## Exercise instructions
Copy each line below exactly as it appears. Pictures are to be omitted.

## Information provided
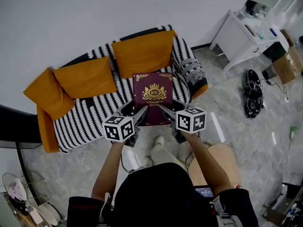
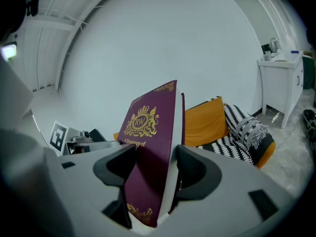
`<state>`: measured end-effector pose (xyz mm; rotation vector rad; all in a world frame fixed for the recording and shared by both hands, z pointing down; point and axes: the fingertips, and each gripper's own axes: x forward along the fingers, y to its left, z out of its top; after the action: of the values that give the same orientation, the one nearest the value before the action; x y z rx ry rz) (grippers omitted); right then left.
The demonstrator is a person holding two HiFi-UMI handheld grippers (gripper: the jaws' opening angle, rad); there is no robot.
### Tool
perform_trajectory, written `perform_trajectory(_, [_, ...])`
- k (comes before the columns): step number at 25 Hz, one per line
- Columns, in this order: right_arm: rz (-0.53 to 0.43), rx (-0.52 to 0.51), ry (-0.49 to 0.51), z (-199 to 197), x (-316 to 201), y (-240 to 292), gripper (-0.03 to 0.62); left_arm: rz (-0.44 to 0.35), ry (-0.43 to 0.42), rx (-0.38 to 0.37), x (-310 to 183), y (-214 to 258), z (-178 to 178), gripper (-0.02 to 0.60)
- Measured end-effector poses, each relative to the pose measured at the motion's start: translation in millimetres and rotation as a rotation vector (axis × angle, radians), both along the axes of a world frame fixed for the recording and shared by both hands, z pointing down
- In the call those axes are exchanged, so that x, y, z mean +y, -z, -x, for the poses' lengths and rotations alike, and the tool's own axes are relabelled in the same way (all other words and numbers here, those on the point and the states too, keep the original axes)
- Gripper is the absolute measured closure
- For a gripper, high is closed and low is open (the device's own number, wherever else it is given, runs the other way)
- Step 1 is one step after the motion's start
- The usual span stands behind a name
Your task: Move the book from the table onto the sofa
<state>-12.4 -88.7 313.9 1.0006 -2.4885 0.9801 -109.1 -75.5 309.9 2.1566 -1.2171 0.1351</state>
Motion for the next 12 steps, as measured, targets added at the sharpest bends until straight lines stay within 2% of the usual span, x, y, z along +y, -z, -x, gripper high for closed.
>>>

## Solution below
`<state>`: measured end-effector pose (xyz mm; rotation vector rad; all in a world frame fixed for the recording and shared by both hands, z pointing down; point and axes: the fingertips, and each gripper's own axes: x forward along the fingers, y to its left, z out of its top; after the action: of the values that give the same orientation, the one nearest the value before the action; x y z rx ry rz) (grippers omitted); right then left.
The demonstrator is a person holding two HiFi-UMI handheld grippers (gripper: the jaws' opening angle, rad); there is no robot.
### Tool
perform_trajectory, written `perform_trajectory(_, [_, ...])`
- k (comes before the columns): step number at 25 Hz, one per line
- Columns, in this order: right_arm: rz (-0.53 to 0.43), rx (-0.52 to 0.51), ry (-0.49 to 0.51), z (-199 to 197), x (-316 to 201), y (-240 to 292), gripper (-0.03 to 0.62); left_arm: rz (-0.44 to 0.35), ry (-0.43 to 0.42), rx (-0.38 to 0.37), x (-310 to 183), y (-214 to 258), z (-178 to 178), gripper (-0.02 to 0.60)
- Measured end-effector poses, each relative to the pose measured at the motion's start: translation in millimetres and rotation as a rotation vector (axis × angle, radians), both along the axes of a world frame fixed for the recording and shared by both hands, z pointing down
- In the call those axes are exchanged, so that x, y, z mean +y, -z, -x, for the poses' lengths and rotations alike, and the tool's own axes are relabelled in the same way (all other words and numbers here, those on the point and the states too, keep the original axes)
- Gripper is the absolute measured closure
- For a gripper, high is closed and low is open (the device's own number, wherever else it is given, runs the other way)
- Step 1 is one step after the motion's start
- The usual span stands behind a name
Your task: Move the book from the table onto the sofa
<state>-12.4 -88.7 313.9 1.0006 -2.4885 0.9801 -109.1 -75.5 309.9 2.1566 -1.2171 0.1351</state>
Motion for the next 12 steps, as measured, targets added at the sharpest bends until straight lines stay within 2% of the usual span, x, y, z along +y, -z, -x, gripper high for closed.
>>>

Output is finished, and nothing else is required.